■ EXERCISE REQUIREMENTS ■
Write out, unaltered, each line from the top of the records below down to the line where "Could you kindly segment the yellow" appears, that line included.

■ SUPPLIED ENTRIES ■
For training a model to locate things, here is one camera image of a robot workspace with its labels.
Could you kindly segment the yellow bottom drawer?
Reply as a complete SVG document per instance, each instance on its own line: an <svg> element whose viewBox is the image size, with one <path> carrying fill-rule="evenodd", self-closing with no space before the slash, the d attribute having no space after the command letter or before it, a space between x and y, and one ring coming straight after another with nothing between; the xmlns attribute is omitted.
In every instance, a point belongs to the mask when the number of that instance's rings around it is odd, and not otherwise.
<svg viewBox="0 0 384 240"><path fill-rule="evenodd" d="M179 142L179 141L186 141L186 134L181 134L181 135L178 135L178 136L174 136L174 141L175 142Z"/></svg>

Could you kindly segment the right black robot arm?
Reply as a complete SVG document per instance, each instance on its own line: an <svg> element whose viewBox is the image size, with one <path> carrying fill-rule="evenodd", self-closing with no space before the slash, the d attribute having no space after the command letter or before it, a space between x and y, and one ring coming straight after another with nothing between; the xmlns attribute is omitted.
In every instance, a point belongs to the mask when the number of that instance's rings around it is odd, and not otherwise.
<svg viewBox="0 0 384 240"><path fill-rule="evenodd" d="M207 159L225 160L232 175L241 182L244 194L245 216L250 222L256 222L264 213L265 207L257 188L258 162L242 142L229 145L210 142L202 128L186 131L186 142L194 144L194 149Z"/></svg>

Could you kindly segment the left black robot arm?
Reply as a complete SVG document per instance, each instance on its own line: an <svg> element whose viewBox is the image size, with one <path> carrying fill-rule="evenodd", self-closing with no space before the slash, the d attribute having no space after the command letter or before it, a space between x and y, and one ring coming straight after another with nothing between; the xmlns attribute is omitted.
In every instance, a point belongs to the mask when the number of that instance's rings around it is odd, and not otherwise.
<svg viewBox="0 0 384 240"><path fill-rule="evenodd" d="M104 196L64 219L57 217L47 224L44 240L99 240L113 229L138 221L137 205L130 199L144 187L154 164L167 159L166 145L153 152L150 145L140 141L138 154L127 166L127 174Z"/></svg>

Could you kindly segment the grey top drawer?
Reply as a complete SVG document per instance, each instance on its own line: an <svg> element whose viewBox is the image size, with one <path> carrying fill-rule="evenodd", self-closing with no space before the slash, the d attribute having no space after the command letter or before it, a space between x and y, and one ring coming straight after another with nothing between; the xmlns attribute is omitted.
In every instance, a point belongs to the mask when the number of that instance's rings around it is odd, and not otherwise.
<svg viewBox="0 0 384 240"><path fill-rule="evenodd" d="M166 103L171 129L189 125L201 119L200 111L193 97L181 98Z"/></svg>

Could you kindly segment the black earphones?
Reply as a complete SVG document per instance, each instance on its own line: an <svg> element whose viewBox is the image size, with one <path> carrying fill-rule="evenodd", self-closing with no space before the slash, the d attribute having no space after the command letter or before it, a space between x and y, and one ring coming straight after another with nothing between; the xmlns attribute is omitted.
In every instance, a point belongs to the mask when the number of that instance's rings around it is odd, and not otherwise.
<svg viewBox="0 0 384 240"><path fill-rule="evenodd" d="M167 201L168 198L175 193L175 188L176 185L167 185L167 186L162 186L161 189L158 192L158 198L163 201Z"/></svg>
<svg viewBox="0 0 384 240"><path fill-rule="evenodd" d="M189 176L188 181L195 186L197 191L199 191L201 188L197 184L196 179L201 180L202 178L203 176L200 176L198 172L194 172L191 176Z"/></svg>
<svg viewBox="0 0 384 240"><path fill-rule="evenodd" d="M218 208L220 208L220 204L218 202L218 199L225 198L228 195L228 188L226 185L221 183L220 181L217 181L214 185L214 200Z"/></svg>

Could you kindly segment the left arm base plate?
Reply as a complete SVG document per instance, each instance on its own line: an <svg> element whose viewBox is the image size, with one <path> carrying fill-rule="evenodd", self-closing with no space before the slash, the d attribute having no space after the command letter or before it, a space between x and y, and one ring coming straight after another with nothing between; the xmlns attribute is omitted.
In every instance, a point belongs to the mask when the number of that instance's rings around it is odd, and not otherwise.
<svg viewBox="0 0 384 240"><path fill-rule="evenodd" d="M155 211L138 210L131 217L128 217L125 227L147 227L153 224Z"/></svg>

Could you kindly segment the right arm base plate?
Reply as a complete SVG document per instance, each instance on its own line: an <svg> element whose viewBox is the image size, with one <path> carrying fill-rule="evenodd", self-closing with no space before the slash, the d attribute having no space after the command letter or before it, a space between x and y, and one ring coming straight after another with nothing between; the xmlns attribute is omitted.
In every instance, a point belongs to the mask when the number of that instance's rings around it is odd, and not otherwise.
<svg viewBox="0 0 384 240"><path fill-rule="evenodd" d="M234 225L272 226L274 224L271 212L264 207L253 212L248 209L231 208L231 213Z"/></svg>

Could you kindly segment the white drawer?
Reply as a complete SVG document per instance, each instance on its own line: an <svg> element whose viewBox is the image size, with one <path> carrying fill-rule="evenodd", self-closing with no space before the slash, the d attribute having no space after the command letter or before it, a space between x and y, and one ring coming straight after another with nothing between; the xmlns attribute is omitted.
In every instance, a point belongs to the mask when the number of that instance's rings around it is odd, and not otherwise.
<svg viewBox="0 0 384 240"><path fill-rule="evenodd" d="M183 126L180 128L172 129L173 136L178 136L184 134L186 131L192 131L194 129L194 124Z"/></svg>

■ RESULT ■
For training a model to locate things, here is one camera image of a robot workspace with its labels.
Could you kindly segment the yellow bottom drawer?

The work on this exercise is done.